После я слыхал, что не все гладко было на правлении, когда председатель поставил вопрос о ссуде для Герки, о безвозвратном пособии, о помощи техникой и людьми в строительстве дома. Говорят, он откровенно радовался, доказывая правленцам свою «линию»: «Да это ж работник какой! Не говорю, что механизатор, — за троих ломит. И растет у него целая бригада. Это же клад для нас!»

Услыхал я об этом позднее. А вот Геркину радость видел сам. Он уж вышел от нас, а за воротами опять объяснял кому-то:

— Колхоз иду! Скоро свой большой дом будет…

И пошел по улице в сторону сельской лавки в сопровождении нескольких своих ребятишек. Нет, не зря он попросил ни меньше, ни больше — именно пятерку. Чтоб в этот светлый день кое-что досталось и детишкам на молочишко, то бишь на сладости.

СЕМЕЙНЫЙ РАЗДЕЛ

Когда Никита прибежал с автобуса, старшие братья его только что приехали на машине из анатомички. Некрашеный гроб с телом стоял еще на площадке грузовика. Почти вся их большая родова была в сборе. Мужчины деловито готовились вносить гроб в избу. Женщины толпились возле, обмахивали глаза концами платков и горестно покачивали головами. Кто-то невидимый высоко заголосил не то в глубине двора, не то в избе с распахнутыми окнами, но быстро сбился, перешел на чуть слышные причитания.

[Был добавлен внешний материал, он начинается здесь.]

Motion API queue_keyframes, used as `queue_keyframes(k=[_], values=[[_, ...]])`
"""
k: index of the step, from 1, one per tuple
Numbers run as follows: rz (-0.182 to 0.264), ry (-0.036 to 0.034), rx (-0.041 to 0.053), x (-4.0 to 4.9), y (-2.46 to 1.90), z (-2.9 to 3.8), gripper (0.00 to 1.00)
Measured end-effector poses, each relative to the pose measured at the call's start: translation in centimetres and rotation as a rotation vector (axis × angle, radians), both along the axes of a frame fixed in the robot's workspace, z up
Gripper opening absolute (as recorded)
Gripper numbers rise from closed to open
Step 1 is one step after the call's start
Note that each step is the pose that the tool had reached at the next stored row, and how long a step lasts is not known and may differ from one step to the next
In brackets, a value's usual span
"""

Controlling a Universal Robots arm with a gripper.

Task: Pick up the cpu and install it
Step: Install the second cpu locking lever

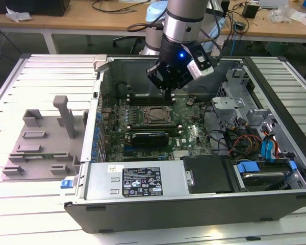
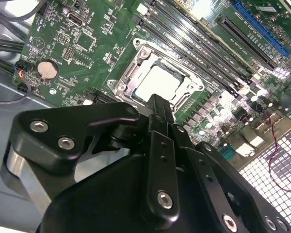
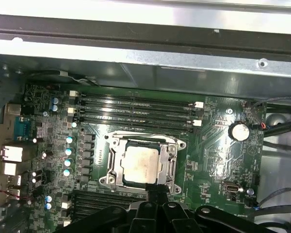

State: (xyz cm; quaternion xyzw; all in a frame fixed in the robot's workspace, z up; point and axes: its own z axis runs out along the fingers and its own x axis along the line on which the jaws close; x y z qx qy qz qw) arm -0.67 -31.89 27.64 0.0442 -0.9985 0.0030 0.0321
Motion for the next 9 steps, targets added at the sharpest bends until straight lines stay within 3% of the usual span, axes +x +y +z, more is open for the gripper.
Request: queue_keyframes(k=[5,9], values=[[0.000,0.0002,-0.0003,0.00,-0.05,0.01,0.11],[0.000,0.0001,-0.0002,0.00,-1.41,0.01,0.11]])
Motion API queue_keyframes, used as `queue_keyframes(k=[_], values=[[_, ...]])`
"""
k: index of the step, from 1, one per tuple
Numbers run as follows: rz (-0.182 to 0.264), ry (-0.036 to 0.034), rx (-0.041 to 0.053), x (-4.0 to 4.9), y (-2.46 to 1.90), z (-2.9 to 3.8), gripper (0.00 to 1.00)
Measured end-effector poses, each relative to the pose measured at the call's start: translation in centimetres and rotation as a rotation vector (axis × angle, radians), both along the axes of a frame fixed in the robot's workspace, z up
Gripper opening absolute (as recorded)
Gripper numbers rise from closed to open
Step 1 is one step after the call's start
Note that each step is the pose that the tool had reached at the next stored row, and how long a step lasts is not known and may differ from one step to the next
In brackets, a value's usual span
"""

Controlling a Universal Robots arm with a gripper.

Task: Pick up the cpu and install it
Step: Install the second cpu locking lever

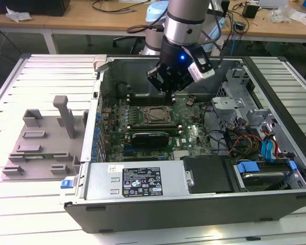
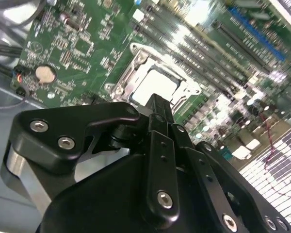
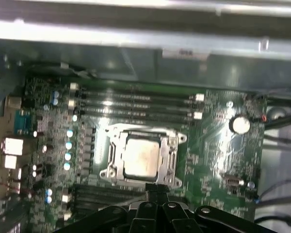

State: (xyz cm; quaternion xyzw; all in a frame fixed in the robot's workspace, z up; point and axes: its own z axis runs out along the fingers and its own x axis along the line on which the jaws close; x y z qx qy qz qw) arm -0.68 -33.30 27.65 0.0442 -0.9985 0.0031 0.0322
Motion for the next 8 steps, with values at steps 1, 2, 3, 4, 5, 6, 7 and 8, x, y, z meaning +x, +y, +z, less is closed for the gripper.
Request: queue_keyframes(k=[1,2,3,4,5,6,7,8], values=[[0.000,-0.0001,0.0002,0.00,-0.42,-0.01,0.11],[0.000,-0.0002,0.0003,0.00,-0.84,-0.02,0.11],[0.000,-0.0001,0.0001,0.01,-1.30,-0.03,0.11],[0.000,0.0000,0.0008,0.01,-1.65,-0.06,0.11],[0.000,-0.0001,0.0048,0.00,-1.90,-0.10,0.11],[0.000,-0.0001,0.0133,-0.01,-2.08,-0.13,0.11],[0.000,-0.0001,0.0276,-0.02,-2.25,-0.14,0.11],[0.000,-0.0001,0.0419,-0.02,-2.40,-0.15,0.11]])
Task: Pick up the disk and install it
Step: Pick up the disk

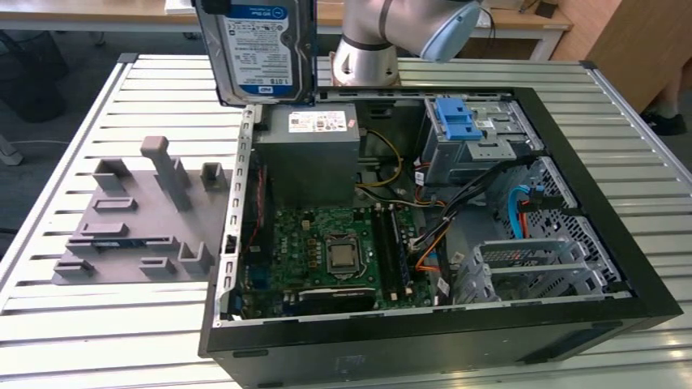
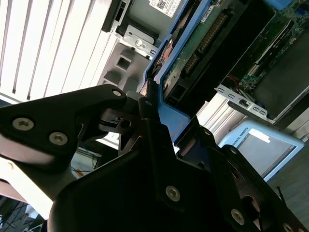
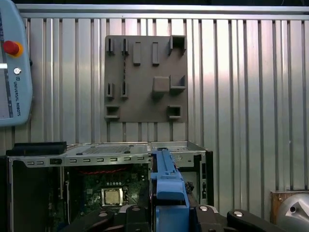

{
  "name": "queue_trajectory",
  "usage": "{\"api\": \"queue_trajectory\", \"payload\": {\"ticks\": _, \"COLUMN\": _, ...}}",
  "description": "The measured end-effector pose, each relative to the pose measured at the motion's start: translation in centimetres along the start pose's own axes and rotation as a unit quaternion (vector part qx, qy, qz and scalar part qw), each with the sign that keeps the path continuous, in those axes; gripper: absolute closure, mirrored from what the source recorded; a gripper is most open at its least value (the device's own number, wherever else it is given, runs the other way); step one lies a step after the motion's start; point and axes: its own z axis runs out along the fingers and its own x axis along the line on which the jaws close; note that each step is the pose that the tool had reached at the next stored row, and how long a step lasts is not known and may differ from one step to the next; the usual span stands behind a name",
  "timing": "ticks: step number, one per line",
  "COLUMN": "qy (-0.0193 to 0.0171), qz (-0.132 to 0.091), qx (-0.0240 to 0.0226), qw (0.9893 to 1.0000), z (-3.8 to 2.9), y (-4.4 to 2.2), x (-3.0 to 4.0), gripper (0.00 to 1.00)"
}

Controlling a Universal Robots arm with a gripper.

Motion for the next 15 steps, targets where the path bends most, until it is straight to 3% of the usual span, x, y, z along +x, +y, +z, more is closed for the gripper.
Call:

От нас, с противоположной стороны улицы, было хорошо видно, как Никита ткнулся к одному брату, к другому, к третьему, поискал взглядом кого-то среди собравшихся, видимо, свою жену Полину, и, сгорбившись, скрылся во дворе.

Несколько лет назад, когда жив был отец, Никита частенько забегал к нему. Несмотря на огромную разницу в годах — Никита мой ровесник, — у них постоянно находились какие-то общие дела. Бывали они у нас в гостях и вместе с женой. Потом у Никиты не заладилась семейная жизнь, и он уехал в город, оставив с Полиной двух маленьких сыновей и только что построенный дом. Прошло всего каких-то полгода, и вот теперь его вызвали в деревню печальной телеграммой.

Мать его, Марфа, нрава была неуживчивого, сварливого и доживала в своем старом домике последнее время совсем одна. Еще позавчера я видел ее на лавочке под окошками. Сидела она с распущенными, не по возрасту пышными, серебристыми волосами, что-то бормотала сердито, недобро поглядывала на проходящих мимо и грозила кому-то сухоньким пальцем. Был слух, что под конец она сильно попивала на пару с компанейской, тоже одинокой, старухой Макарьевной.

Похороны прошли быстро и незаметно. Дождались самую младшую Марфину дочь, Катю, с мужем и на грузовике, что так и стоял под окнами, сразу же поехали на кладбище.

А вскоре изба напротив нас наполнилась разноголосым поминальным гулом.

Где-то около полуночи к нам прибежала Анна, старшая дочь Марфы, сама уже в солидных годах.

— Антоновна, пусти до утра. Я на печке тихохонько совьюсь калачиком. — Бросила в угол рулоном свернутый новый половик, сама сунулась на лавку, приложила сжатые кулаки к глазам. — О мамоньке на помин — только и взяла, не надо мне больше ничего. О-хо-хо, не видит, не слышит покойница, как родные дети вороньем на остатнее добро накинулись. Срамотища! Ладно, хоть чужие с поминок быстро ушли… Братовья — друг на друга, и золовки хороши, готовы глаза друг дружке вынуть.